Tuesday, September 26, 2017

Bro and BFIG, Barnacling and Bullet Splattering

BFIG has come and gone. Kevin and Courtney are up and married. And I remain. In Starbucks. With my empty fruit and yogurt parfait cup.

My step bro, Matt Borchert, ran my booth at BFIG. And! He also has provided some music for the game. Anyway. BFIG seemed cool for the 1.5 hrs I was there, (before I left for Kevin and Courtney's wedding) before any attendees showed up. And I heard it continued being very cool all day. One of the coordinators and leader of the Game Makers Guild, Tim Blank, said that BFIG had perhaps a BFIG record attendance and he hadn't heard one negative statement about it. I put in a lot of effort getting the introductory/demo level working and figuring out the flow of introducing how to ride a flying dog, how to pilot a flying whale, how to heal injured dogs by feeding them them from the food sack, how to heal the whale by feeding it from the fruit tree, how to attach whale attachments, how to mop the whale, how to store gems in the belly of the whale, how to enter the belly of the whale to get your gems back and/or anything the whale has swallowed, how to use keys, how to shop, how to sleep in a bed together...anyway. Some of those things are taught much more clearly than others. But about a million things that used to go wrong don't go wrong. But it's kinda like when you hear about how a hand sanitizer cleans like 99.99% of bacteria and then realize that the remaining bacteria, that .01% accounts for like millions of little entities out there, trying to survive, placing its life before yours...willing to do whatever it takes.

Apparently, people still get stuck in walls. And sometimes you get flooded with oodles of dogs. Harpoons stick into things they shouldn't. Playeres somehow walk off the whale and just trot around in the air, leaving dirty foot prints everywhere, that people don't understand what use it is in mopping them up, and also, a giant black square will appear sometimes. And players don't know what to do with empty sacks of dog food (the answer is to toss them out, which is littering, and before you get upset and start forcing your own own moral predilections onto Flock of Dogs, it's definitely unclear what is or isn't biodegradeable or what kind of sustainability is possible really in this world).

While Flock of Dogs didn't win the curator chosen award for Multiplayer/Connected Gameplay (not surpring, the build I submitted in May was wildly buggy, visually unclear, and had a laughable tutorial), Matt said we did get a lot of attendees votes for game of the show. Flock of Dogs didn't win that either, but that's ok. The winning game (http://nextgenpants.com/refactor/) and many of the competing games have a much more public profile, bigger teams, and are much further along in the development. Actually, many had already been released.  And maybe it's ok to not be a winner? It would be nice to see how many attendee votes other games received or even get an exact number for how many Flock of Dogs received. Matt collected a bunch of emails of people interested in the game, so I guess I'll have to write a newsletter soon.
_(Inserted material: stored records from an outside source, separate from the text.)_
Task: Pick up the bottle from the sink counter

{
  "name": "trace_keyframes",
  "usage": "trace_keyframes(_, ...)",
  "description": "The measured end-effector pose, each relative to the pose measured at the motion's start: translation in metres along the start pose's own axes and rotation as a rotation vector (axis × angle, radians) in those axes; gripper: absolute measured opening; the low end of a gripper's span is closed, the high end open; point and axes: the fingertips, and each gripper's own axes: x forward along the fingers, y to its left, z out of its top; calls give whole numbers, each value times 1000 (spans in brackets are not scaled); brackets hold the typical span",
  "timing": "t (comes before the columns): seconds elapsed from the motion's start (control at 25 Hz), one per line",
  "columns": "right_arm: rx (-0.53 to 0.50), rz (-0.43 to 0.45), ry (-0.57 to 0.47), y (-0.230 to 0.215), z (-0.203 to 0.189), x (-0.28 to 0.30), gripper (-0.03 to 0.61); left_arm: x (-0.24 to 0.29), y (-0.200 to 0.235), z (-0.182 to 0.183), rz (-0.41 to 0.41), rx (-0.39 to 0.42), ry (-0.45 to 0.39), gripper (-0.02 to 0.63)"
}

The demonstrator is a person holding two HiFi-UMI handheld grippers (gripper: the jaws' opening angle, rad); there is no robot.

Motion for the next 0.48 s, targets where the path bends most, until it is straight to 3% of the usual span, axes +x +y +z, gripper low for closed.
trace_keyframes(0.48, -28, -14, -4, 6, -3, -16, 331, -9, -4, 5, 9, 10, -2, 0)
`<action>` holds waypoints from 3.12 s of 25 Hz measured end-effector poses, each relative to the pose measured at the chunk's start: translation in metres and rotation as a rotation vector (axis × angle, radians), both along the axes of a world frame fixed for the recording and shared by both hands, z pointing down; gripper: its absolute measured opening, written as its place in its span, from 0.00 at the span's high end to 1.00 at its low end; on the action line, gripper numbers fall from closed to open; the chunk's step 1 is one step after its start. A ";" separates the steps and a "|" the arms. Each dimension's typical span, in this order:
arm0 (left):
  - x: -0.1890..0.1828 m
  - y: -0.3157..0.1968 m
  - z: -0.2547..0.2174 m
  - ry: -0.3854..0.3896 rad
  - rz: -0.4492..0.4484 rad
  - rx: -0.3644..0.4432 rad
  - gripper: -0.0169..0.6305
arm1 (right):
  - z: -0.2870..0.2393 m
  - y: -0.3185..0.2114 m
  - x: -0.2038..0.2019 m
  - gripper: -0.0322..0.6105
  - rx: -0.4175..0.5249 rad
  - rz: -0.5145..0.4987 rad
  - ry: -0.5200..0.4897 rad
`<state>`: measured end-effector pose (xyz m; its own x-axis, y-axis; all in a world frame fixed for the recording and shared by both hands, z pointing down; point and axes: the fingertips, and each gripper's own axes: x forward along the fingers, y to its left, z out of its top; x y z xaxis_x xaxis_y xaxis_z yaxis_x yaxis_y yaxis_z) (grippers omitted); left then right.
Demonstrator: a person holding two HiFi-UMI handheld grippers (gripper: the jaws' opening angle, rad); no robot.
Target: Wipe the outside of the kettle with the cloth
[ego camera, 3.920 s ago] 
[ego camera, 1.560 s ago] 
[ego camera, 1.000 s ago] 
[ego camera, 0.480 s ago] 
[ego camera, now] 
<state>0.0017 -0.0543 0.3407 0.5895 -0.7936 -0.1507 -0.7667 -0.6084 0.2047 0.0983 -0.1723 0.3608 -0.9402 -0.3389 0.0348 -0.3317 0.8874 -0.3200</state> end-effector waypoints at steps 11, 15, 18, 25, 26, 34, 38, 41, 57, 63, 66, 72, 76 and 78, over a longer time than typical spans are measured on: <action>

Anyway, I made some new particle effects leading up to BFIG, which is some of the only new visual polish the game has received in a while, so I'll share that with ya:




See how the bullets splatter? Jawesome. I also made the destructible environment have some particle effects and also split in to smaller pieces  instead of just disappearing. This is in accordance with the principle of 'barnacling' where, in nature, when there's large things, there's usually some medium sized things near it, and some small sized things near those. It still doesn't have a sound effect.


The simle, blended color gradients that generate when I take the base color of either the giant, floating tetrominoes or the players' bullets' colors, then choose 3 other colors that have slight, random variations in their RGB values absolutely thrill me. I'm also now going to try stockpiling gifs and start posting them to  Twitter for #screenshotsaturday in the future.

This is part of my whole plan of, you know, telling people about my game and maybe even letting them play it. I told a few people I'd send them access to a playable version of the game. One guy even said he wanted to play it for his YouTube channel. Craazy.